这些方法允许肌肉的来自移动macrophysiology的探索,以确定亚细胞缺陷足以造成一个运动缺陷。当结合这些方法让肌肉进行详细分析。的洞察力使肌肉化的假设,涉及到一般的生理学,病理生理学和老化的进一步测试。

测定运动

一个运动缺陷指示正常神经肌肉功能的破坏。这可能是特定于神经或肌肉或它可以是几个共同的组织之间。完成运动检测中最困难的阶段被选择的蠕虫具有代表性的人口和/或治疗,并且还确保实验者时不转移至M9的伤害的动物。具有大的样本大小,以获得运动的代表性和准确的评估是重要的。当测定高度笔etrant的效果,例如作为频繁出现在突变体中,10只动物的样品大小各评估运动10次,足以发现统计学显著差异相对于野生型。然而,运动检测和易于培养线虫的简单性意味着上百蠕虫可以迅速,以确保定量健壮的结果进行评估。当测定显示存在于一个种群中只有一部分的效果,以确定哪些人口的比例似乎受到影响以及缺陷在受影响最严重的动物的严重程度是很重要的。在这样的情况下更大的动物的数量应,以便提供最小的数据为人口受到影响的比例来评价。双方频繁的药物和RNAi治疗会产生严重的运动缺陷人口的一小部分。在某些情况下,增加了治疗和或递送的方法的剂量会增加财务司的比例ected动物和运行的剂量反应曲线可以是在确定药物或RNAi的最佳浓度是有用的。这种运动分析的第二个限制是该蠕虫被操纵,以评估运动。因此,蠕虫都刺激并进行某种程度的渗透胁迫时挑入液体。渗透胁迫的程度可以通过使用的M9或BU相对于水的缓冲器19来限定。有些限制是通过测量运动习惯在平板上使用市售的跟踪系统34或免费插件为ImageJ的35缓解。测量动物的运动速率可以提供关于整个肌肉健康的重要信息,包括可以在整个生命过程进行测量和非侵袭性这种方法的关键是对肌肉功能的预期寿命长的研究变化的功能。

收缩设备的成像

<P类=“jove_content”>这里使用的图像收缩装置结构的蠕虫病毒株PJ727 36表示的是局部肌节的体壁肌肉中的肌凝蛋白GFP融合蛋白。使用该菌株使肌节结构的可视化在活的动物。类似于上面描述的移动检测,使用绿色荧光蛋白标记的肌节,以评估肌节结构的一个主要优点是,该方法是相对非侵入性的,并因此可用于前瞻性地跟随肌节结构中各个动物在整个生命过程。最大的困难是这种方法是,那个被成像的虫子还活着,所以移动,这使得它很难得到良好的聚焦图像。几种方法可用于减少运动和使成像更简单;这其中就包括麻醉或通过压,吸气,或使用高粘度的解决方案瘫痪蠕虫和固定。每个immobiliz这些方法ATION的缺点是,它本身可以改变神经肌肉功能。因此,至关重要的是在分析中包括适当的未处理的对照组。它也可以是谨慎地利用固定化的至少两个独立的方法来确认的结果是不是由于问题的固定化方法,这取决于如何广泛使用所选择的固定方法为所研究的问题。在这里,我们使用简单的压力从盖玻片上的蠕虫病毒诱导减少运动。放置盖玻片后,盖玻片下方的液体会蒸发,盖玻片将因此开始时的蠕虫病毒,产生更大的压力,通常这需要2-5分钟,以产生足够的运动减少,使容易成像。

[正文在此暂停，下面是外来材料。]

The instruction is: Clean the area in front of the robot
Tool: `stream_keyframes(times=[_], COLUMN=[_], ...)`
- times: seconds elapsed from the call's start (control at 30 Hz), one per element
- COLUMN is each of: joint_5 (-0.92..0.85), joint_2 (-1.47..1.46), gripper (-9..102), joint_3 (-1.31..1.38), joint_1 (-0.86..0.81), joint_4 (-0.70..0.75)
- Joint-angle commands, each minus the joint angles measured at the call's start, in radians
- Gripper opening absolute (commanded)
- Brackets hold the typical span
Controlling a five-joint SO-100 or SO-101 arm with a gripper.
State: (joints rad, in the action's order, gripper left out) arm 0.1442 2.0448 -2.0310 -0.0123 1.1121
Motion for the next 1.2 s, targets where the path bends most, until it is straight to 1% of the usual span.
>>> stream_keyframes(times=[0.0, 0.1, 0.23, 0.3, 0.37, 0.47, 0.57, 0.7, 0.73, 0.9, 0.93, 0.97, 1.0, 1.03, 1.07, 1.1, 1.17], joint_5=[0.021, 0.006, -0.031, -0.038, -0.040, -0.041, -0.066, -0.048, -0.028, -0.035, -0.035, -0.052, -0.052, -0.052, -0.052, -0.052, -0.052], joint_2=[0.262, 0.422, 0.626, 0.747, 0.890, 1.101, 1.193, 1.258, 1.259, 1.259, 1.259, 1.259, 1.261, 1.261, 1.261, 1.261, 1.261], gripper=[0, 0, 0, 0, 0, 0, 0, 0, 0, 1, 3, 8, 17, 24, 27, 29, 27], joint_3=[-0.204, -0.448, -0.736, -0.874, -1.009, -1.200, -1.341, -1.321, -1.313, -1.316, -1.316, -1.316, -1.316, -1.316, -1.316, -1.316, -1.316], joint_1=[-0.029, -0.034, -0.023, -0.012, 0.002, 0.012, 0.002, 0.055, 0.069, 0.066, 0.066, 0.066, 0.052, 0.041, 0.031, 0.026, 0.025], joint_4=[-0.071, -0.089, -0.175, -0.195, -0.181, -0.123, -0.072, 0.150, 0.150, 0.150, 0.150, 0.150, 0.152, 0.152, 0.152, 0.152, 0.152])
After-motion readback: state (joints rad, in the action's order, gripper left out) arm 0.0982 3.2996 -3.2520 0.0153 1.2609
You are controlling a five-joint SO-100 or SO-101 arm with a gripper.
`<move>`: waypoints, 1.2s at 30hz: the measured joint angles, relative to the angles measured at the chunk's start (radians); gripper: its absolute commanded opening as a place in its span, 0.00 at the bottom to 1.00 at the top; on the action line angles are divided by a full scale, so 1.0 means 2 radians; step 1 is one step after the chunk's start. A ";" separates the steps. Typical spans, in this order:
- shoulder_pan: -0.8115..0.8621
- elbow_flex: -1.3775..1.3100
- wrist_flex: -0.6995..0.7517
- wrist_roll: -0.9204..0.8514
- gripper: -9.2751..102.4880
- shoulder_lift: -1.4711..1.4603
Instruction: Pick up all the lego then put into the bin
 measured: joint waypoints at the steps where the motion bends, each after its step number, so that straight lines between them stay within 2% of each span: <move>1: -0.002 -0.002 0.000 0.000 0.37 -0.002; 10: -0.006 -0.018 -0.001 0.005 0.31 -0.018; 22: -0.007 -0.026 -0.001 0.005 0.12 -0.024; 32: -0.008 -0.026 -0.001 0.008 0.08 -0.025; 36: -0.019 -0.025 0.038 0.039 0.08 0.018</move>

重要的是要监视蠕虫密切后盖玻片已引入作为压力最终会增加足以引起蠕虫从过度的压力破裂,共后通常10-15分钟verslip加法。附加缓冲器可以与周围的盖玻片边缘一个枪头的帮助下被引入,以避免挤压伤到的蠕虫。指甲涂剂可用于密封所述盖片的边缘和防止蒸发,虽然这可防止动物的检索从盖玻片下,如果需要的话。同样,在该溶液中使用的有机硅珠粒可以帮助减少压力的量上的蠕虫盖玻片的地方。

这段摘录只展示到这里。